Why should a theoretical astrophysicist, who has rarely peered through the eyepiece of a telescope, preferring to speculate on the invisible architecture of space-time by means of dry equations, be interested in eclipses, to the extent of writing a book about them?

It is true that Einstein’s general theory of relativity, which has been a constant intellectual delight for me over so many years, was first proved experimentally thanks to a ‘simple’ solar eclipse. That was on 29 May 1919. But such an argument satisfies only the intellect. When it comes to the soul, it demands a greater spectacle, a more tangible emotion.

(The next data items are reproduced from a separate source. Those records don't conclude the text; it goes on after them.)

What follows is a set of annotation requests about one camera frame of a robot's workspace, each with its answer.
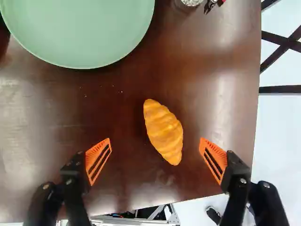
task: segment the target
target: green plate
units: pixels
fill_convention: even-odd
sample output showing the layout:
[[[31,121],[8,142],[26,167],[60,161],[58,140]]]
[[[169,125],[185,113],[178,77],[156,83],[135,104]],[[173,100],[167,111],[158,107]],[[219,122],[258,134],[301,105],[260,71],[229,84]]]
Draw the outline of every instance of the green plate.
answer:
[[[129,54],[144,37],[155,0],[0,0],[18,42],[54,65],[91,69]]]

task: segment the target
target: croissant
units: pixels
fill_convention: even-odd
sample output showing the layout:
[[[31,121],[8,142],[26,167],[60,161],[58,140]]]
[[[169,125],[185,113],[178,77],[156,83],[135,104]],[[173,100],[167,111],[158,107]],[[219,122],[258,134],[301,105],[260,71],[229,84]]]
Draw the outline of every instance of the croissant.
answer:
[[[183,128],[169,109],[155,100],[143,104],[147,135],[151,144],[170,164],[176,166],[182,159]]]

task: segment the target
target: table surface
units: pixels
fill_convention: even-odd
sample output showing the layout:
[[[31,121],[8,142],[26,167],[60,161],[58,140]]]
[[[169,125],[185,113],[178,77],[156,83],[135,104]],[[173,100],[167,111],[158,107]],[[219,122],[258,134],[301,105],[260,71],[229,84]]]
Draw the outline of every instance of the table surface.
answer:
[[[34,57],[1,26],[0,222],[22,221],[40,184],[58,181],[60,167],[77,151],[107,137],[112,155],[84,198],[91,215],[221,193],[198,153],[199,139],[252,165],[260,43],[259,0],[229,0],[206,16],[203,4],[188,10],[157,1],[131,54],[85,71]],[[178,166],[149,142],[148,98],[182,123]]]

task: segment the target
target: orange ridged pad
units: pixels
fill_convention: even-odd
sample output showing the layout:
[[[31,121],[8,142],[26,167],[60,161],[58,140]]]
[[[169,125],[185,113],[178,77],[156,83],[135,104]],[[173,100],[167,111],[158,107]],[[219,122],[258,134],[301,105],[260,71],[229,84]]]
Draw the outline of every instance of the orange ridged pad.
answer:
[[[216,144],[201,138],[198,148],[213,176],[221,185],[222,177],[227,167],[227,153]]]
[[[85,152],[86,173],[91,186],[96,181],[111,152],[112,148],[109,138],[101,141]]]

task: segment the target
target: screw
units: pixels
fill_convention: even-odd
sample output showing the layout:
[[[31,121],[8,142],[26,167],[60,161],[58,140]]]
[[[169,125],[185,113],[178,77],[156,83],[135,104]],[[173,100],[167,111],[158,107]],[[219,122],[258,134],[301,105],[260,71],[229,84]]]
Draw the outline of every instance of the screw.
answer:
[[[49,184],[45,184],[45,185],[43,186],[43,190],[46,190],[47,188],[49,188]]]
[[[243,184],[245,185],[245,184],[246,184],[246,179],[241,178],[241,179],[240,179],[240,182],[243,183]]]
[[[69,184],[71,184],[71,183],[72,183],[72,180],[71,180],[71,179],[69,179],[69,180],[66,181],[66,185],[69,185]]]
[[[264,186],[265,188],[270,188],[270,186],[269,186],[269,184],[268,184],[267,182],[264,182],[264,183],[263,183],[263,186]]]

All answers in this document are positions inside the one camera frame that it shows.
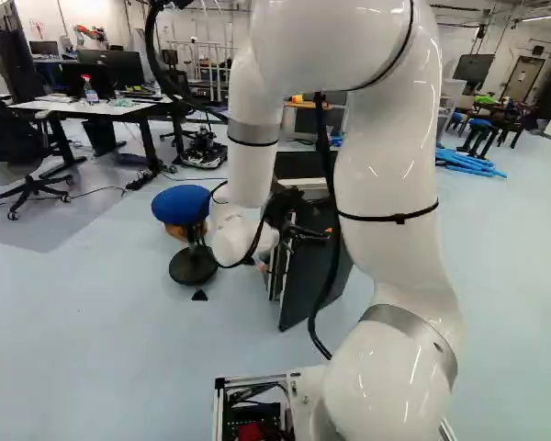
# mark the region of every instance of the red component
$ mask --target red component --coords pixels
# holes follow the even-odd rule
[[[262,441],[263,439],[258,423],[239,426],[239,441]]]

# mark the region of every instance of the robotic arm
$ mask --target robotic arm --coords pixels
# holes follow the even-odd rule
[[[424,0],[256,0],[232,68],[221,197],[234,207],[267,201],[284,96],[351,91],[335,196],[347,249],[376,293],[327,367],[314,441],[434,441],[455,381],[464,325],[436,230],[437,41]],[[228,265],[254,225],[222,209],[213,247]]]

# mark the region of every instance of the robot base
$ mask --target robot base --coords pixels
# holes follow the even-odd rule
[[[287,389],[289,402],[282,401],[285,410],[282,414],[289,416],[287,429],[294,428],[297,441],[340,441],[343,440],[335,431],[320,401],[320,390],[326,366],[303,367],[287,374],[265,377],[231,377],[216,379],[212,441],[225,441],[223,430],[229,425],[227,398],[233,390],[257,388],[278,384]],[[438,427],[439,441],[456,441],[455,434],[446,420]]]

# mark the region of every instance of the door
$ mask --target door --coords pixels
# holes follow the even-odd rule
[[[545,60],[534,57],[518,57],[516,66],[504,88],[502,96],[523,102],[531,92],[536,77],[539,76]]]

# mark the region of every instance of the black cable tie
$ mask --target black cable tie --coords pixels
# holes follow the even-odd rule
[[[343,218],[350,219],[351,221],[361,221],[361,222],[396,222],[398,225],[405,225],[408,219],[420,218],[432,211],[435,211],[439,207],[439,199],[426,209],[420,209],[418,211],[413,211],[412,213],[395,213],[389,216],[355,216],[354,214],[343,213],[339,209],[337,214]]]

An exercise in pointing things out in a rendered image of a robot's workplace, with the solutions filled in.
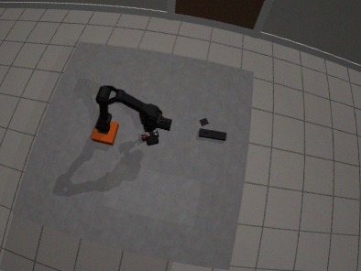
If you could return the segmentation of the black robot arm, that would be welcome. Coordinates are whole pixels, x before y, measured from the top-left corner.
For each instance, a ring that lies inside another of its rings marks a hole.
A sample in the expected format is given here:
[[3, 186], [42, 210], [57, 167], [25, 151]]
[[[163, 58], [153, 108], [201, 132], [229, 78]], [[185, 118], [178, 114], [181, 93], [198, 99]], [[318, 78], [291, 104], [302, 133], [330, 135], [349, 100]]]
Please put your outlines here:
[[[111, 91], [116, 92], [116, 95], [109, 99]], [[168, 131], [170, 130], [172, 120], [164, 118], [162, 112], [155, 104], [142, 103], [132, 95], [125, 93], [122, 89], [103, 85], [100, 87], [95, 100], [100, 107], [100, 115], [95, 126], [99, 131], [98, 133], [108, 134], [112, 120], [112, 115], [108, 113], [108, 105], [115, 102], [123, 103], [129, 108], [140, 112], [142, 114], [142, 120], [145, 120], [145, 126], [153, 127], [156, 125], [157, 127], [154, 127], [154, 129], [160, 128]]]

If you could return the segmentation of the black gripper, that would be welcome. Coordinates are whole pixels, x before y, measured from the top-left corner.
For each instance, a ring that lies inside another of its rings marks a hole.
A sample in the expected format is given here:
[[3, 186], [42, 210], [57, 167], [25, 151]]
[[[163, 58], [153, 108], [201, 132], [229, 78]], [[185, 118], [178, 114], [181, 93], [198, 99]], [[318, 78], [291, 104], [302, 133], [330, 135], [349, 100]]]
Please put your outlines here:
[[[149, 136], [145, 136], [147, 146], [152, 146], [152, 145], [157, 144], [159, 142], [158, 136], [154, 135], [154, 133], [153, 133], [153, 130], [156, 130], [156, 129], [154, 129], [154, 127], [157, 127], [157, 126], [156, 125], [154, 125], [153, 127], [145, 126], [145, 123], [144, 123], [145, 120], [142, 120], [142, 114], [139, 113], [139, 116], [140, 116], [141, 123], [144, 128], [144, 132], [149, 132]], [[152, 132], [152, 134], [151, 134], [151, 132]]]

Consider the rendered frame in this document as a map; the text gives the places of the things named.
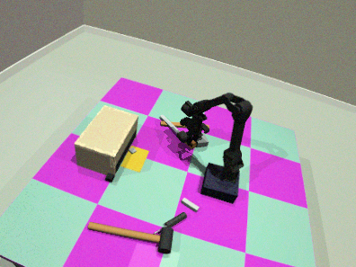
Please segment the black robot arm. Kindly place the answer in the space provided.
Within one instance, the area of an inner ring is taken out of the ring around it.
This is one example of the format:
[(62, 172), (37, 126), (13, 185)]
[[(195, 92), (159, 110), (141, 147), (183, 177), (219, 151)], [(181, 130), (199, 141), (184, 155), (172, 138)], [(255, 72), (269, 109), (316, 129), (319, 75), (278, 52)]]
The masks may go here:
[(188, 117), (181, 119), (180, 124), (189, 128), (189, 121), (191, 121), (193, 125), (199, 126), (204, 120), (208, 119), (206, 114), (203, 114), (203, 112), (223, 103), (227, 106), (227, 109), (232, 112), (234, 122), (230, 147), (224, 151), (222, 180), (236, 183), (236, 177), (239, 174), (239, 169), (245, 166), (240, 147), (245, 129), (245, 122), (252, 113), (253, 105), (243, 97), (232, 93), (225, 93), (217, 98), (202, 100), (195, 102), (194, 104), (186, 101), (181, 110)]

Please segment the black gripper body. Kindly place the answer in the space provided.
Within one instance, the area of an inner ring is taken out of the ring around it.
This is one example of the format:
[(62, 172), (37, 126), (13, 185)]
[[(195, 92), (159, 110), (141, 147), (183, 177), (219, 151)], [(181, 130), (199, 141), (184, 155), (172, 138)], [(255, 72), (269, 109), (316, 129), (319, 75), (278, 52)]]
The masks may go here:
[(189, 139), (191, 139), (192, 136), (195, 136), (195, 135), (197, 135), (197, 134), (198, 134), (198, 135), (201, 134), (201, 132), (202, 132), (203, 130), (204, 130), (204, 133), (205, 133), (205, 134), (209, 133), (209, 127), (208, 127), (206, 124), (204, 124), (204, 123), (202, 123), (202, 124), (199, 125), (199, 126), (196, 126), (196, 125), (193, 125), (193, 124), (191, 123), (191, 121), (189, 121), (189, 124), (190, 124), (190, 127), (187, 128), (187, 130), (189, 130), (189, 131), (187, 131), (186, 133), (185, 133), (184, 131), (178, 132), (178, 133), (177, 133), (177, 136), (176, 136), (176, 137), (178, 137), (178, 139), (180, 139), (183, 143), (189, 141)]

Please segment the beige low cabinet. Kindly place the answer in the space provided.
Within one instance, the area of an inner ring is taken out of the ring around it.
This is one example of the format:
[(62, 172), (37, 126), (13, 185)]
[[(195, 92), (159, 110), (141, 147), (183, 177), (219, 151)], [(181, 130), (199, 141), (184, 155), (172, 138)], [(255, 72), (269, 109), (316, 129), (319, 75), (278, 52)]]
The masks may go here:
[(138, 147), (134, 154), (128, 151), (137, 127), (138, 115), (103, 105), (75, 141), (77, 165), (107, 175), (105, 181), (111, 183), (120, 166), (139, 172), (149, 151)]

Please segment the brown cylinder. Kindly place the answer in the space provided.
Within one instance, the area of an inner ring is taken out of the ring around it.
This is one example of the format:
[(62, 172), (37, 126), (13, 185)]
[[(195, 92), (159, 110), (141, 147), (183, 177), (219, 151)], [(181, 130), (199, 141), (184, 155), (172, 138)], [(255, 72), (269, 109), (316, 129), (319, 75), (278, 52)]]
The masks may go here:
[[(171, 121), (169, 121), (165, 116), (164, 114), (163, 115), (160, 115), (160, 117), (172, 128), (172, 130), (177, 134), (178, 132), (181, 132), (180, 130), (178, 130), (178, 128), (176, 128), (173, 123)], [(189, 148), (190, 149), (193, 149), (195, 148), (197, 145), (197, 143), (193, 140), (190, 145), (189, 145)]]

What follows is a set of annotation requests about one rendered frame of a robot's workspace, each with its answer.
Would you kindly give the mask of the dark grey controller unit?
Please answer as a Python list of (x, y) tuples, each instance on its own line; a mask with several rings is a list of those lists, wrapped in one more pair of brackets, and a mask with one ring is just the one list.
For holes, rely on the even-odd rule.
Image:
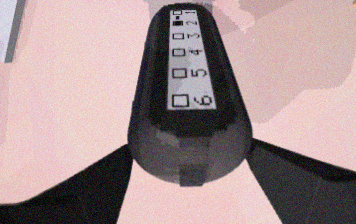
[(180, 188), (235, 171), (253, 127), (217, 23), (203, 5), (163, 5), (153, 16), (127, 131), (135, 162)]

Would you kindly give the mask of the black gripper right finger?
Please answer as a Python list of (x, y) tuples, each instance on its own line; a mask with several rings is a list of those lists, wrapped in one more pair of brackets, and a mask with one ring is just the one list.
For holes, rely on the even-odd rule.
[(356, 171), (255, 138), (246, 160), (283, 224), (356, 224)]

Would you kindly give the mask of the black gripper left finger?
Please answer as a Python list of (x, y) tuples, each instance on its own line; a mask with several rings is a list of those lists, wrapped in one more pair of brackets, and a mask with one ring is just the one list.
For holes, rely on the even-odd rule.
[(33, 198), (0, 203), (0, 224), (117, 224), (133, 160), (124, 144)]

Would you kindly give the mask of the pale lavender rectangular block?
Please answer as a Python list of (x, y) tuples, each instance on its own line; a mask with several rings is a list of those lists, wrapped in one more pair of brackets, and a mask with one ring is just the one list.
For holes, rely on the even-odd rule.
[(0, 62), (13, 61), (26, 0), (0, 0)]

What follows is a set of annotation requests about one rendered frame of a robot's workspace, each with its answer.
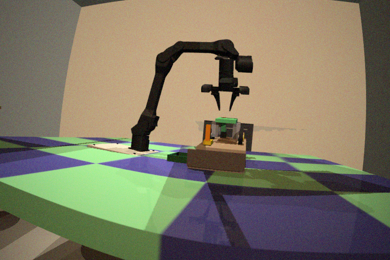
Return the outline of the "green tray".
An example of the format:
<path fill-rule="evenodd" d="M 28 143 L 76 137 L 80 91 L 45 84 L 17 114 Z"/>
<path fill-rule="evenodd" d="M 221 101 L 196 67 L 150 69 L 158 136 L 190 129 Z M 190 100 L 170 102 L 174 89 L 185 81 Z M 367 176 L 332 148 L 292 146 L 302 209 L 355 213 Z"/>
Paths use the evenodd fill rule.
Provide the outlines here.
<path fill-rule="evenodd" d="M 167 154 L 167 161 L 187 163 L 187 153 L 175 152 L 175 153 Z"/>

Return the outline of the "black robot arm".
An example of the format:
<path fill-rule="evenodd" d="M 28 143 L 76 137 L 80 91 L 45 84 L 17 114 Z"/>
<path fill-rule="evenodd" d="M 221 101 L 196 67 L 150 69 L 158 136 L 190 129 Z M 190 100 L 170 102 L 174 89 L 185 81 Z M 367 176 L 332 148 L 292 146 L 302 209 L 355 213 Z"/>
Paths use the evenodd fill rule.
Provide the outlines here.
<path fill-rule="evenodd" d="M 252 73 L 252 56 L 239 55 L 231 40 L 218 40 L 214 42 L 183 42 L 178 41 L 168 47 L 156 57 L 155 76 L 145 110 L 142 112 L 138 123 L 131 128 L 132 141 L 128 149 L 147 152 L 149 150 L 149 135 L 158 125 L 159 116 L 156 115 L 157 106 L 163 89 L 164 81 L 170 72 L 173 63 L 183 53 L 211 53 L 217 55 L 219 60 L 219 72 Z M 220 90 L 231 91 L 238 87 L 238 78 L 221 78 Z"/>

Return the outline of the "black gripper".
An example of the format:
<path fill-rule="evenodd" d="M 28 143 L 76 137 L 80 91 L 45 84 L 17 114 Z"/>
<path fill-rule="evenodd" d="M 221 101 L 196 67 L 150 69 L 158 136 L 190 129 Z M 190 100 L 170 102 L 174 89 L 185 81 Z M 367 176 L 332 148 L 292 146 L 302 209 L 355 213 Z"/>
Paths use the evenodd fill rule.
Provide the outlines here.
<path fill-rule="evenodd" d="M 221 78 L 232 77 L 232 75 L 233 75 L 233 72 L 219 72 L 218 82 L 220 81 Z M 228 90 L 220 90 L 219 87 L 215 87 L 215 86 L 210 85 L 210 84 L 202 85 L 201 92 L 208 92 L 209 93 L 210 91 L 211 91 L 211 95 L 214 95 L 214 97 L 217 101 L 217 106 L 218 106 L 219 111 L 220 111 L 220 93 L 219 93 L 219 91 L 232 92 L 229 111 L 231 110 L 233 102 L 236 99 L 236 97 L 239 97 L 239 93 L 241 95 L 249 95 L 249 87 L 247 87 L 247 86 L 239 86 L 239 88 L 233 87 L 233 89 L 231 91 L 228 91 Z"/>

I was not yet ten on 15 February 1961, when a total eclipse of the Sun crossed the Provence where I was born. All I can recall is preparing smoked glass under the watchful eye of our schoolmistress. Clouds over Cavaillon probably spoilt the spectacle, because I have no memory of the eclipse itself…

Then… then I waited nearly forty years before finally seeing a total eclipse of the Sun. That was on 26 February 1998, in the Sierra Nevada de Santa Maria, in the north of Colombia. Serge Brunier and a few other colleagues, genuine eclipse chasers, had finally convinced me that any astrophysicist worthy of the name should not ‘die a fool’! It is true that, obviously, such a recurrent and ‘nearby’ astronomical event might seem somewhat prosaic to someone who spends his life in abstract research on models of the Big Bang, black holes, and the realms of space-time.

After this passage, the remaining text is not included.